What you give back should be exactly the opening lines of the data, ending with the line that contains "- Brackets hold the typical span" and including it.

-.-.-

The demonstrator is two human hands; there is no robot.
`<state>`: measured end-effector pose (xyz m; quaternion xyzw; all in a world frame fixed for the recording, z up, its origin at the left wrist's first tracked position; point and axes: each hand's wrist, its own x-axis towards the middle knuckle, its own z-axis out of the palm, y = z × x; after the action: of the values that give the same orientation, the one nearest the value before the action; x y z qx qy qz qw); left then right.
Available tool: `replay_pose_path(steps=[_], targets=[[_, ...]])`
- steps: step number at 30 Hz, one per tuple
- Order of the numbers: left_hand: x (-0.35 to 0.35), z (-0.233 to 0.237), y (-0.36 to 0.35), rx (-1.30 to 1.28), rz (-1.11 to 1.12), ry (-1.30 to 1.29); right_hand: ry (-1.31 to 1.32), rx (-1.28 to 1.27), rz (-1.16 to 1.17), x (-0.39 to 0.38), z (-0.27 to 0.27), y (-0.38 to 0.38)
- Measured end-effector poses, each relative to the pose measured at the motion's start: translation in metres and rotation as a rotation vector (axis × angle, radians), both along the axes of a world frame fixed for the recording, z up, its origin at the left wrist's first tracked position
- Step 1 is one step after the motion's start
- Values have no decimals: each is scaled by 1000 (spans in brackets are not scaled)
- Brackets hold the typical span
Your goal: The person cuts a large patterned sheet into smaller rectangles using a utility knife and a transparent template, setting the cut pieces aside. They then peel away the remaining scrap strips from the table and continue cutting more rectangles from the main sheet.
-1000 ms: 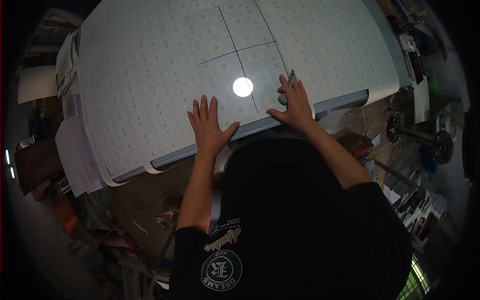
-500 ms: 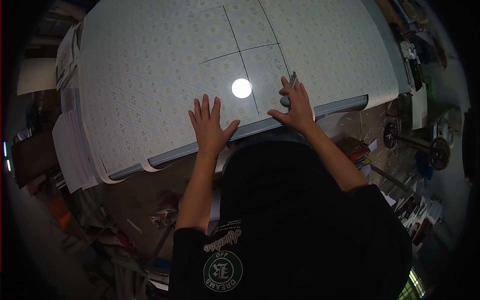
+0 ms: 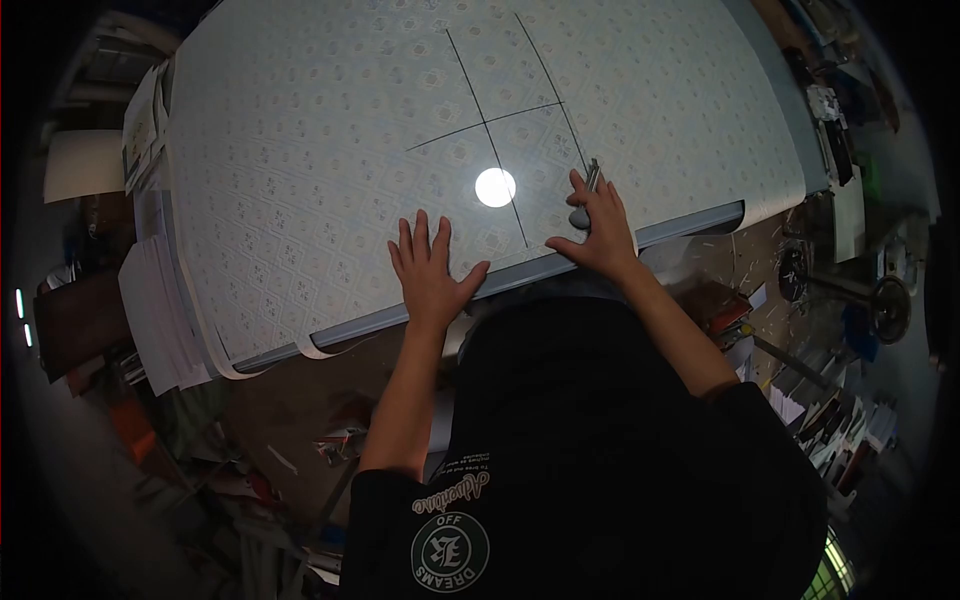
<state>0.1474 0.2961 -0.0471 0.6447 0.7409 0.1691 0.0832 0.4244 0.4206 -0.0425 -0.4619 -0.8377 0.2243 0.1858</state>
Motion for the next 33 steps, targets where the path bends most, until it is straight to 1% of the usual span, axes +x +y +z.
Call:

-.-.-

WORKED SOLUTION:
The demonstrator is two human hands; there is no robot.
`<state>`: measured end-effector pose (xyz m; quaternion xyzw; all in a world frame fixed for the recording, z up, its origin at the left wrist's first tracked position; point and axes: each hand's wrist, its own x-axis towards the middle knuckle, its own z-axis out of the palm, y = z × x; after the action: of the values that give the same orientation, the one nearest the value before the action; x y z qx qy qz qw); left then right.
Available tool: `replay_pose_path(steps=[_], targets=[[_, ...]])`
- steps: step number at 30 Hz, one per tuple
- Order of the numbers: left_hand: x (-0.35 to 0.35), z (-0.233 to 0.237), y (-0.36 to 0.35), rx (-1.30 to 1.28), rz (-1.11 to 1.12), ry (-1.30 to 1.29); right_hand: ry (-1.31 to 1.32), rx (-1.28 to 1.27), rz (-1.16 to 1.17), x (-0.39 to 0.38), z (-0.27 to 0.27), y (-0.38 to 0.38)
- Measured end-effector poses, each relative to the pose measured at the motion's start: translation in metres and rotation as a rotation vector (axis × angle, radians), both along the axes of a world frame fixed for the recording, z up, its origin at the left wrist's first tracked position
- Step 1 is one step after the motion's start
- Values have no decimals: each is scaled by 1000 (spans in brackets are not scaled)
- Brackets hold the typical span

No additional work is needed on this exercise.